Von Elisabeth Pichler.

Bei Familie Neumann ist nicht nur der Kühlschrank kaputt, auch der Haussegen hängt schief. Während Christina im Supermarkt an der Kasse schuftet, schleicht ihr arbeitsloser Gatte, stets mit einer Flasche Bier in der Hand, frustriert durch die Wohnung. Töchterchen Lisa ist in einem schwierigen Alter. Sie verachtet ihren Vater, schlurft ständig halbnackt zum Kühlschrank, um hier mit Magnetbuchstaben ihre Kommentare zu hinterlassen, denn sie weigert sich zu sprechen. „Warum hört keiner, wie mein Herz aus Glas zerbricht?“ Um ihre seelischen Nöte kümmert sich nur ihr Freund, ein asozialer Schnüffler, den sie gerne mit nach Hause bringt, um ihren Vater zu ärgern. Als nach einer Staatspleite das Land verkauft wird, ändert sich die Situation. Familie Neumann kann ihr Glück kaum fassen, sie wird von einem Yuppie-Pärchen gekauft, Humankapital hat eben seinen Wert. Bei der kinderlosen Nachbarsfamilie, den Schusters, sieht es weniger rosig aus. Sie werden auf eBay versteigert, weil sie so ehrlich waren, auf dem Fragebogen all ihre Mängel, inklusive Herzinfarkt und psychischer Störungen, anzugeben. Ob sich das neue Sklavensystem im Alltag bewähren wird?

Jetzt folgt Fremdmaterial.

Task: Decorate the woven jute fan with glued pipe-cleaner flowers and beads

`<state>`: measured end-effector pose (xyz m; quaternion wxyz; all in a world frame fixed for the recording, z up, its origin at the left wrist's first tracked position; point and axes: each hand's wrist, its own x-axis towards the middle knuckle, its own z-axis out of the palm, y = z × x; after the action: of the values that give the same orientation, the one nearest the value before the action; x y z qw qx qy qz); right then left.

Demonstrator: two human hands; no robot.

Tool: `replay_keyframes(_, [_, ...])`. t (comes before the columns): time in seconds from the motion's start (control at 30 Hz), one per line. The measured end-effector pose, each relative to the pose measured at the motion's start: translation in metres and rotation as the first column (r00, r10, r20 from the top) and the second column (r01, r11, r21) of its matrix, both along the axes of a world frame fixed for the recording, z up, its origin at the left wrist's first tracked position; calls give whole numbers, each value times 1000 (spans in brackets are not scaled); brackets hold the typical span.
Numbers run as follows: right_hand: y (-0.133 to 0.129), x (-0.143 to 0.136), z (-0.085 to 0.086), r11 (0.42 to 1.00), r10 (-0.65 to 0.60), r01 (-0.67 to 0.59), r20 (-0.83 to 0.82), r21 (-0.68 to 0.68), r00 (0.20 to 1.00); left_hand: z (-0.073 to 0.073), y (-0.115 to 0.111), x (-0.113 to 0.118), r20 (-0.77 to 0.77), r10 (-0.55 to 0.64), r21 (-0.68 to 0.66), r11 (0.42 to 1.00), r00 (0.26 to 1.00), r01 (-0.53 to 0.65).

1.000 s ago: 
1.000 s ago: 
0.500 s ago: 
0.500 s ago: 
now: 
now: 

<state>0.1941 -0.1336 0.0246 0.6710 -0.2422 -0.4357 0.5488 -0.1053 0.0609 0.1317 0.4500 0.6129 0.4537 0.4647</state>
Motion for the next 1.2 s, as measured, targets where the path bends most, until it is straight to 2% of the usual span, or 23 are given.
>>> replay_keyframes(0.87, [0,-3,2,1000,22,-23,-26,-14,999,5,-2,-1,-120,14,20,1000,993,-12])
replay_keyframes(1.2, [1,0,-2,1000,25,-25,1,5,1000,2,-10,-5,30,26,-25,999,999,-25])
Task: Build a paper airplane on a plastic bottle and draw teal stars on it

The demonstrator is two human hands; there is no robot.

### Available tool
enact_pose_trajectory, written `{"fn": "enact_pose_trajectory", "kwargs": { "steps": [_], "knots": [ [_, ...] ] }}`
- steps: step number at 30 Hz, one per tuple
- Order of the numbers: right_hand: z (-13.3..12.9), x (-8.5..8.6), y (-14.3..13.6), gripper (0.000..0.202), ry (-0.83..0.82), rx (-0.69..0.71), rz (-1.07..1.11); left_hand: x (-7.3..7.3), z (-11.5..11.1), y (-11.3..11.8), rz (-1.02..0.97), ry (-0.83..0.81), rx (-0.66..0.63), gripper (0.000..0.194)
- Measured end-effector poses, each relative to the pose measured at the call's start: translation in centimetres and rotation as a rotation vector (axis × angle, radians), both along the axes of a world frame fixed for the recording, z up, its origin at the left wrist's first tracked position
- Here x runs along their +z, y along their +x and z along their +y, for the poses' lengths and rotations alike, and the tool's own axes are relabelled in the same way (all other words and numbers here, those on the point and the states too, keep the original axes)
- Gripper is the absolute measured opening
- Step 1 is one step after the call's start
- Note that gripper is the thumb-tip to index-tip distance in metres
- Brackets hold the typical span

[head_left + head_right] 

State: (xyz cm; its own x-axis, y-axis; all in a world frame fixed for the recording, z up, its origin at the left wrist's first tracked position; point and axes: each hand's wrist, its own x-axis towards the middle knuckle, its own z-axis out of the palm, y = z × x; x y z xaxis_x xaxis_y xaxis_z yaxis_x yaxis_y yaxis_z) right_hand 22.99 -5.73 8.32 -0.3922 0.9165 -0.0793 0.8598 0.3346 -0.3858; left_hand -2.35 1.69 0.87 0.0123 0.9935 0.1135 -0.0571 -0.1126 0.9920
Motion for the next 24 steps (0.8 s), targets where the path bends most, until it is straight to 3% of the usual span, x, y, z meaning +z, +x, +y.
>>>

Axel Meinhardt mimt im coolen Outfit, meist reichen Unterhose und T-Shirt, den arbeitslosen Loser Hans Neumann, Beatrix Doderer seine frustrierte Ehegattin Christina, die fleißige Supermarkt-Angestellte. Elisabeth Halikiopoulos erheitert als Töchterchen Lisa das Publikum. Sie schafft es, in ihren aufreizenden Gang – mit durchsichtiger Strumpfhose und String-Tanga – all die Verachtung hineinzulegen, die sie für diese „Schrottfamilie“ empfindet. Tim Oberließen, als ihr Freund mit Suchtproblemen, ist ständig auf der Suche nach Lösungsmitteln. Seine Chancen, einen Käufer zu finden, stehen äußerst schlecht, ist er doch das Produkt eines anonymen Samenspenders. Marco Dott und Tina Eberhardt leiden als Nachbarsfamilie still vor sich hin, sie haben wenig zu lachen, findet sich doch auch für sie kein Käufer. Ganz anders sieht es bei Shantia Ullmann und Christoph Wieschke, dem Yuppie-Pärchen, aus. Hier gibt es zum Hochzeitstag statt des ersehnten Hundes gleich eine ganze Familie als Überraschungsgeschenk: Vater, Mutter, Kind, ein echtes Schnäppchen.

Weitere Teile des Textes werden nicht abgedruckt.